Школа стояла километрах в трех от аула. Старое здание построил еще Абдул-Керим, новое возведено года два назад. Перед аулом нам встретились три семейства, едущие в горы на летние пастбища – джайляу. У лошадей виднелись лишь головы и хвосты; – так они были навьючены разной рухлядью. Сундуки, кибитки, кошмы, палки, решетки от кибитки, тазы, котлы, турсуки для айрана, ведра – все это горою высилось над животными. Женщины ехали также верхом. Многие из них везли на руках грудных ребят, завернутых в шубы из лисьих лапок. Девочка лет десяти уже сама лихо правила и франтовато держала голову в серой шляпке с желтыми перьями филина, – старинная казахская мода. Проехал учитель в европейской одежде и с ним жена, по-восточному красивая женщина, закутанная в синевато-сиреневый тонкий шарф, в расшитой шелком шапочке – кипеше. Один из кочевников обратил на себя особое внимание. Он вез за спиной огромное итальянского типа окно, три косы-литовки, турсук, большие котлы, тазы и множество иной громоздкой рухляди. Был он до смешного похож на Дон-Кихота. «Вот он, мученик!» – с искренним сожалением сказал Чудо. Все казахи принуждены на лето прятать окна в укромное место, иначе их побьют.

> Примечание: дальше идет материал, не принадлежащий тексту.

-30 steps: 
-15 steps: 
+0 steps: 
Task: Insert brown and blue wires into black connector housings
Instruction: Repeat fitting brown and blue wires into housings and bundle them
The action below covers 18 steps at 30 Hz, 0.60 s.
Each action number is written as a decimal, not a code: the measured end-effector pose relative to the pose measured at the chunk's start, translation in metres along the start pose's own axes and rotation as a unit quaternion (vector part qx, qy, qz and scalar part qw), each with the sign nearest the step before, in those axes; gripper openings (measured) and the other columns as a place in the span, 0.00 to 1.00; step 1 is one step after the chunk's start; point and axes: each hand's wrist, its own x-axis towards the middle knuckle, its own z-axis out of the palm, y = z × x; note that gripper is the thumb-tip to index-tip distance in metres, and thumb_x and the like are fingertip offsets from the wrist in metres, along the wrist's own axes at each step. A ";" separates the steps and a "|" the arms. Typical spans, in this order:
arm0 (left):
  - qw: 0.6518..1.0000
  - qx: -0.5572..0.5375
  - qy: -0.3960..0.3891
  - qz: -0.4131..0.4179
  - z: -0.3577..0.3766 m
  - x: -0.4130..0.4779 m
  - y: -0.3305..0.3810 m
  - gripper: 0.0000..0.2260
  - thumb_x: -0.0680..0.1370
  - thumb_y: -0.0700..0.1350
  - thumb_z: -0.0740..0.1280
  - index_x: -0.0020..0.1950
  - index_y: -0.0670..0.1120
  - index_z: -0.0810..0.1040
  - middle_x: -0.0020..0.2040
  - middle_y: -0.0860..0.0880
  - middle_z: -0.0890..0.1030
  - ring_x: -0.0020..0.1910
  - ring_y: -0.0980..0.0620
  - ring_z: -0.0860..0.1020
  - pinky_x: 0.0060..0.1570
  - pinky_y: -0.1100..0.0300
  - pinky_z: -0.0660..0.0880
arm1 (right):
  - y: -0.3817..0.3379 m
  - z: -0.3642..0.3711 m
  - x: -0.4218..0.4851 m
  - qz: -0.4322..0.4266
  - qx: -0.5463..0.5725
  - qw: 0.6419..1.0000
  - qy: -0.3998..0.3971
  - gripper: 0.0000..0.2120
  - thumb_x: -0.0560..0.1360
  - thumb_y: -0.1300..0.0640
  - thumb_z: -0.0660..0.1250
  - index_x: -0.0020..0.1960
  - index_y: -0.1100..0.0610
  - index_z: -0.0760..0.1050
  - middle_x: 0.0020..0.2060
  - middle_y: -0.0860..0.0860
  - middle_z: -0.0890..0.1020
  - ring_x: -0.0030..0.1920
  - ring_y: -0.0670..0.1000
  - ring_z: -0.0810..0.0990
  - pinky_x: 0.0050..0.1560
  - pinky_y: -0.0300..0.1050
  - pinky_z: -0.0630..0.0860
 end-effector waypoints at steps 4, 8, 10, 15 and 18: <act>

– А почему же вы не бросите кочевать? – спросил я.
Чудо поразился моему вопросу:
– Как это можно? Коням надо свежую траву, нам кумыс, новые места. Хлеба у нас нет. Мы едим пшено, жареное просо, баурсаки, сырнички. Вот я сорок лет живу на свете, – не было лета, чтобы не кочевал. Теперь нам все земли вернули, – хлеб стали сеять, летом приедем убирать, – это тяжелее.
– У тебя большое семейство?
– Сын, дочь, жена. Всего четверо.
– Это хорошо, – заметил я.
– Нет, плохо, яман. Мало сынов. Я – портной, сапожник. В молодости на баб силы расходовал. Баба много ходил. Рядом сидит, я не терпел. Эх, жалко! И русский баба звал, но я русский баба не ходил, не надо. Теперь не хватает сил. Казах любит много сынов. Один баранов пасет, другой – лошадей, третий – рогатый скот, четвертый – дома смотрит.
– А сам?
– Я кумыс пить, управлять, – засмеялся Чудо. – Казах любит баранину есть.